**Task instructions:**
Scan the lines below for the word "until". Copy each line you find it in.
★ ★ ★ ★ ★ ★ ★
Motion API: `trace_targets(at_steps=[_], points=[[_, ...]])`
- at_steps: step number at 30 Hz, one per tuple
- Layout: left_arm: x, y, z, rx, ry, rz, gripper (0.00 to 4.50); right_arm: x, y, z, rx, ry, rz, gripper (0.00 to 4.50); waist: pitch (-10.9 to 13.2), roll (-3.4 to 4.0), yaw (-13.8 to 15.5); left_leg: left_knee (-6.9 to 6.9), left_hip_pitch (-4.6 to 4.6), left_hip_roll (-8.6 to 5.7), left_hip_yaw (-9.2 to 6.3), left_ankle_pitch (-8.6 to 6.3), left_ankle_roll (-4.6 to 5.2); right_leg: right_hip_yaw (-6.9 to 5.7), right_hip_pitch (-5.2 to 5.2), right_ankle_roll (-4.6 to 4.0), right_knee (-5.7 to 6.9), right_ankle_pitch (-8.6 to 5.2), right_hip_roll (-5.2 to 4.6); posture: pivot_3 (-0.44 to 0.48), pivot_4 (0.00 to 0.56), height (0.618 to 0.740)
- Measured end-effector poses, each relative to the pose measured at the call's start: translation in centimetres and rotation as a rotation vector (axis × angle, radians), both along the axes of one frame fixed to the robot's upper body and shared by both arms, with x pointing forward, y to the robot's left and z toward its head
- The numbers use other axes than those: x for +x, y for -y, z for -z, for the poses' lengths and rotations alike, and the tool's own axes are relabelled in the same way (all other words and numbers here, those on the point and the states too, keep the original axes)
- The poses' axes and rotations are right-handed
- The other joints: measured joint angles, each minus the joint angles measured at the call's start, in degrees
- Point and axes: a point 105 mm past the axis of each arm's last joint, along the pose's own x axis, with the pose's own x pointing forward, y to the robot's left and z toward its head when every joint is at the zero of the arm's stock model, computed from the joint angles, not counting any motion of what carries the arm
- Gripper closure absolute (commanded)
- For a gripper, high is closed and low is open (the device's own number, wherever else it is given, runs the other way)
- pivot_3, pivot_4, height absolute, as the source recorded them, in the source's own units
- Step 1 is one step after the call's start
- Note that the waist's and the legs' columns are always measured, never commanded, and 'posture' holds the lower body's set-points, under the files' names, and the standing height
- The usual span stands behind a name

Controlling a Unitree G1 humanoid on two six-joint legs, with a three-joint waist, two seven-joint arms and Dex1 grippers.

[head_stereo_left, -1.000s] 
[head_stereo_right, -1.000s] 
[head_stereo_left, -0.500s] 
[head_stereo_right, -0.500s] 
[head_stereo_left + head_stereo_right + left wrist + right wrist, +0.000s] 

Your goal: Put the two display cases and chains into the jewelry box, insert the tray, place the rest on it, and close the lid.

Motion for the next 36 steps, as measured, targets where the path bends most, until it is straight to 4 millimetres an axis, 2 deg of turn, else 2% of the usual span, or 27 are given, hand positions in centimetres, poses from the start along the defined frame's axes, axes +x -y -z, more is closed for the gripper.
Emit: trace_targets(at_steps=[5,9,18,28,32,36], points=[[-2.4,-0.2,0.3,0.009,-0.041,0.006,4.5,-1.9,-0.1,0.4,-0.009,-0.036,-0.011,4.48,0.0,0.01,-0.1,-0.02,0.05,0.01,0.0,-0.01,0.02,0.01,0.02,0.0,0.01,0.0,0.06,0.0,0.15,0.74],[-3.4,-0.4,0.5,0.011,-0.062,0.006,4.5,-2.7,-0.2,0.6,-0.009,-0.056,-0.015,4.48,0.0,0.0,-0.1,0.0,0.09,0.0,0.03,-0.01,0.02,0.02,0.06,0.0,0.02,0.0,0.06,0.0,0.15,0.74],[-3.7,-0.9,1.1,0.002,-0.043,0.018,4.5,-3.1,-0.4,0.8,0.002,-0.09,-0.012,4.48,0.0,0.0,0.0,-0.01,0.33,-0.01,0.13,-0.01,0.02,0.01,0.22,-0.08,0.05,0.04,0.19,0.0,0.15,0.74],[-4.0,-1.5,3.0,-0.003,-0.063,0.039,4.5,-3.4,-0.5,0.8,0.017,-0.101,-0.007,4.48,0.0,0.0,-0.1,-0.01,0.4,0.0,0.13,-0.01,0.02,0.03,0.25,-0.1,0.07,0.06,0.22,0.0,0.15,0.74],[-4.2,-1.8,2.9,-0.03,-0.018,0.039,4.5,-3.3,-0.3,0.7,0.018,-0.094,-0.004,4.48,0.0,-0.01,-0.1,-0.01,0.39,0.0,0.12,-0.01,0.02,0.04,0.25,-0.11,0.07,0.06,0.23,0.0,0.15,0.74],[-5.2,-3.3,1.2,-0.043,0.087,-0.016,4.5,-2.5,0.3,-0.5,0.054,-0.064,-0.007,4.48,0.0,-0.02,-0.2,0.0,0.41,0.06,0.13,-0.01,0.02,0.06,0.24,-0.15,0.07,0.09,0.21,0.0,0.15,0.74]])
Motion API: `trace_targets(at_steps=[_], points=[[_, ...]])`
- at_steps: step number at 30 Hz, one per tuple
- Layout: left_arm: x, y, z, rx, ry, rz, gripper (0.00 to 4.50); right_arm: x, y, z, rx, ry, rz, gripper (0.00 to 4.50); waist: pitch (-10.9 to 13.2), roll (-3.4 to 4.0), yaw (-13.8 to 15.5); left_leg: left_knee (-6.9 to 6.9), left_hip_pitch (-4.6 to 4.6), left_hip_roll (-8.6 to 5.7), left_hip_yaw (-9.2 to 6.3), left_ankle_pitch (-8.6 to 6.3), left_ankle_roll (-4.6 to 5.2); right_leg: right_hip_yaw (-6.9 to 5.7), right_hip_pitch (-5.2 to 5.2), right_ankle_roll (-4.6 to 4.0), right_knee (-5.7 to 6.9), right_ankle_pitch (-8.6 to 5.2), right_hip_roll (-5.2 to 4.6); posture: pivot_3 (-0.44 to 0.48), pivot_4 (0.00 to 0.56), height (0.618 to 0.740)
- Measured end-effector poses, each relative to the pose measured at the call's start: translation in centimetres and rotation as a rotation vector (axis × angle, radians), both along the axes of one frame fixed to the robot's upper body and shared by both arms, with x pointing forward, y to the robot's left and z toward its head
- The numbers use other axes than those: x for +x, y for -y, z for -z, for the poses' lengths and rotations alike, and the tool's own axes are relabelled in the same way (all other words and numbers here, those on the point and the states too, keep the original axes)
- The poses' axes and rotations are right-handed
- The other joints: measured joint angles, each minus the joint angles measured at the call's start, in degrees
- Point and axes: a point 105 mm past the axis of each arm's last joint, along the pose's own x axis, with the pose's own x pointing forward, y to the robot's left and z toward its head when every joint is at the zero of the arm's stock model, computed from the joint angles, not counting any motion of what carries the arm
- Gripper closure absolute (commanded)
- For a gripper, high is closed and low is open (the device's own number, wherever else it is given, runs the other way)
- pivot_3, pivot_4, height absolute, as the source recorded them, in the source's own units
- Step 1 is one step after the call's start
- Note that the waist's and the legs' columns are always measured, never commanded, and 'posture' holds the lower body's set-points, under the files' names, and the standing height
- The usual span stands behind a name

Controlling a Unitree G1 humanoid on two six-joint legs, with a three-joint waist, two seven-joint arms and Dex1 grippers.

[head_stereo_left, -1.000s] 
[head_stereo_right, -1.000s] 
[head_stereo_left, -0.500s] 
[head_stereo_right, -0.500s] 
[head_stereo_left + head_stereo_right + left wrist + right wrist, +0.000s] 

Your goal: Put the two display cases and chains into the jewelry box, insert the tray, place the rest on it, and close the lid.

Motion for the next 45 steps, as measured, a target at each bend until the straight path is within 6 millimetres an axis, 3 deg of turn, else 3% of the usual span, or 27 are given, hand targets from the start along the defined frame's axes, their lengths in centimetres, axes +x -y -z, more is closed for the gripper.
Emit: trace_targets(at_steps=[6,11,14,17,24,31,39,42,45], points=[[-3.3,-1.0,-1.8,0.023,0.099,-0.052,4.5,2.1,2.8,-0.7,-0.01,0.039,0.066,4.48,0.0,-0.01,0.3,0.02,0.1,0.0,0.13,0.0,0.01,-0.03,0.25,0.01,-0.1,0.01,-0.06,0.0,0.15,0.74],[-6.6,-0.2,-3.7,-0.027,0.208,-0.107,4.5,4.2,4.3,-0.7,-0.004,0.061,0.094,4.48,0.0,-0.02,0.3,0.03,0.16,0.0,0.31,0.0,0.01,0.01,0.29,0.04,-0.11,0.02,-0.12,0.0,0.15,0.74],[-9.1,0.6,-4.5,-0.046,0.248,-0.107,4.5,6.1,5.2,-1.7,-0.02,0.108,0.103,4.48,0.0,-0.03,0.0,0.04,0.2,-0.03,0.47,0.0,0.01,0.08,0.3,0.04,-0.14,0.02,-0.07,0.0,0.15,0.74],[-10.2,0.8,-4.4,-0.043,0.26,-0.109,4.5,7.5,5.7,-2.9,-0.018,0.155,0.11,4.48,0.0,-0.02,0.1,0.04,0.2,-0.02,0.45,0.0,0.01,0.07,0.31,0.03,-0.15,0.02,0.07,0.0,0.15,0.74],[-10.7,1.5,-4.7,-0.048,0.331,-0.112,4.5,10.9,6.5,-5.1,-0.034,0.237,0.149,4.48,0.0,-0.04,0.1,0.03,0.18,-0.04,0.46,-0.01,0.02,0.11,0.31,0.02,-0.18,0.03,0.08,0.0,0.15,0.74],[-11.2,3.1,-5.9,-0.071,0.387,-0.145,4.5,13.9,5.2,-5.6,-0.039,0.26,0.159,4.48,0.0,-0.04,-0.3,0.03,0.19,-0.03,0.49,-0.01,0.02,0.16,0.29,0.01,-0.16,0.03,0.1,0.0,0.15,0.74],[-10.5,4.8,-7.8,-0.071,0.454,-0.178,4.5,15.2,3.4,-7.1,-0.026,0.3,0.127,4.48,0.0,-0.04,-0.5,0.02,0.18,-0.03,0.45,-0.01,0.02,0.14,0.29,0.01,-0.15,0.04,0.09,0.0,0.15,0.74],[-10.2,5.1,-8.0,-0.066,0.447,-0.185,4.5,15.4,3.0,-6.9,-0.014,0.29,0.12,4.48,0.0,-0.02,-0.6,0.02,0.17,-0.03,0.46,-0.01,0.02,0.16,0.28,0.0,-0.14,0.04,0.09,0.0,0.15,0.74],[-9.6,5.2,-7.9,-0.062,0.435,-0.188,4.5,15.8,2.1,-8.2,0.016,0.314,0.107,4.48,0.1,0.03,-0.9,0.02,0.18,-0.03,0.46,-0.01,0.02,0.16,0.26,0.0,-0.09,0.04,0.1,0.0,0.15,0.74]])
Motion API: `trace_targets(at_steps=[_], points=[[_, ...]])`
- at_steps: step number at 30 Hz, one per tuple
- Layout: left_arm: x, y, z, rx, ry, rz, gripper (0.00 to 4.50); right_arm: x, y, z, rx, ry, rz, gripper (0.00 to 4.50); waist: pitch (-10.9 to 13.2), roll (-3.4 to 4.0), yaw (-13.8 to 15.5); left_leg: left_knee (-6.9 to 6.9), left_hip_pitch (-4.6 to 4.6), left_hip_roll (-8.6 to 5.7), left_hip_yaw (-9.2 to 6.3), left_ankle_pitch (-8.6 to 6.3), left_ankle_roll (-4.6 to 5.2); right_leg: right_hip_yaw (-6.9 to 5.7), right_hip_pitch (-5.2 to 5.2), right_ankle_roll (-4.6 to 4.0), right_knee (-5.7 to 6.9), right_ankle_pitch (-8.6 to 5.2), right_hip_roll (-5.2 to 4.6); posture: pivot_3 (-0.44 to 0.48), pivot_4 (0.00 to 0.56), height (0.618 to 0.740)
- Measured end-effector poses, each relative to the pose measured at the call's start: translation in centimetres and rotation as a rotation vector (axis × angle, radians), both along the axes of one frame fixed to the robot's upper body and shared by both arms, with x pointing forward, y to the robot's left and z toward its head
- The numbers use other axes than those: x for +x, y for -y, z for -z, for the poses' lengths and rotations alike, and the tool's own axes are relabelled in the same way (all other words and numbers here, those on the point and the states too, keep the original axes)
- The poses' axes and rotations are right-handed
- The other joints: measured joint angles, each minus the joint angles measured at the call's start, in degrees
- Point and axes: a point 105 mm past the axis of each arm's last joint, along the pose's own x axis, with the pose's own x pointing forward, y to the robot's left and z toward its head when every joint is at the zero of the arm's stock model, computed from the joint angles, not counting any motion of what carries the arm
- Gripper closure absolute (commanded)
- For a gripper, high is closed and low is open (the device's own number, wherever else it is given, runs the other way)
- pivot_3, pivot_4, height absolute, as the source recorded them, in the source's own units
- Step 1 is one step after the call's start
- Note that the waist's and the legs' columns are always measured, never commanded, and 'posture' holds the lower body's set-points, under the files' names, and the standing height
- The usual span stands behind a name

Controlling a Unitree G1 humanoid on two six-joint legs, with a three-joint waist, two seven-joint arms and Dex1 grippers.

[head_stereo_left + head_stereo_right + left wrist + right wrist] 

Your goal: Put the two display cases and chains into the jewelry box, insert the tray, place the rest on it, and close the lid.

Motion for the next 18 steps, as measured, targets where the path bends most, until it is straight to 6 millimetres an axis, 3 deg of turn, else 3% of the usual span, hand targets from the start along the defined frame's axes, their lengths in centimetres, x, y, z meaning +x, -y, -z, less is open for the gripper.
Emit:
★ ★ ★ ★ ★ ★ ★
**Solution:**
Motion for the next 36 steps, as measured, targets where the path bends most, until it is straight to 4 millimetres an axis, 2 deg of turn, else 2% of the usual span, or 27 are given, hand positions in centimetres, poses from the start along the defined frame's axes, axes +x -y -z, more is closed for the gripper.
Motion for the next 45 steps, as measured, a target at each bend until the straight path is within 6 millimetres an axis, 3 deg of turn, else 3% of the usual span, or 27 are given, hand targets from the start along the defined frame's axes, their lengths in centimetres, axes +x -y -z, more is closed for the gripper.
Motion for the next 18 steps, as measured, targets where the path bends most, until it is straight to 6 millimetres an axis, 3 deg of turn, else 3% of the usual span, hand targets from the start along the defined frame's axes, their lengths in centimetres, x, y, z meaning +x, -y, -z, less is open for the gripper.

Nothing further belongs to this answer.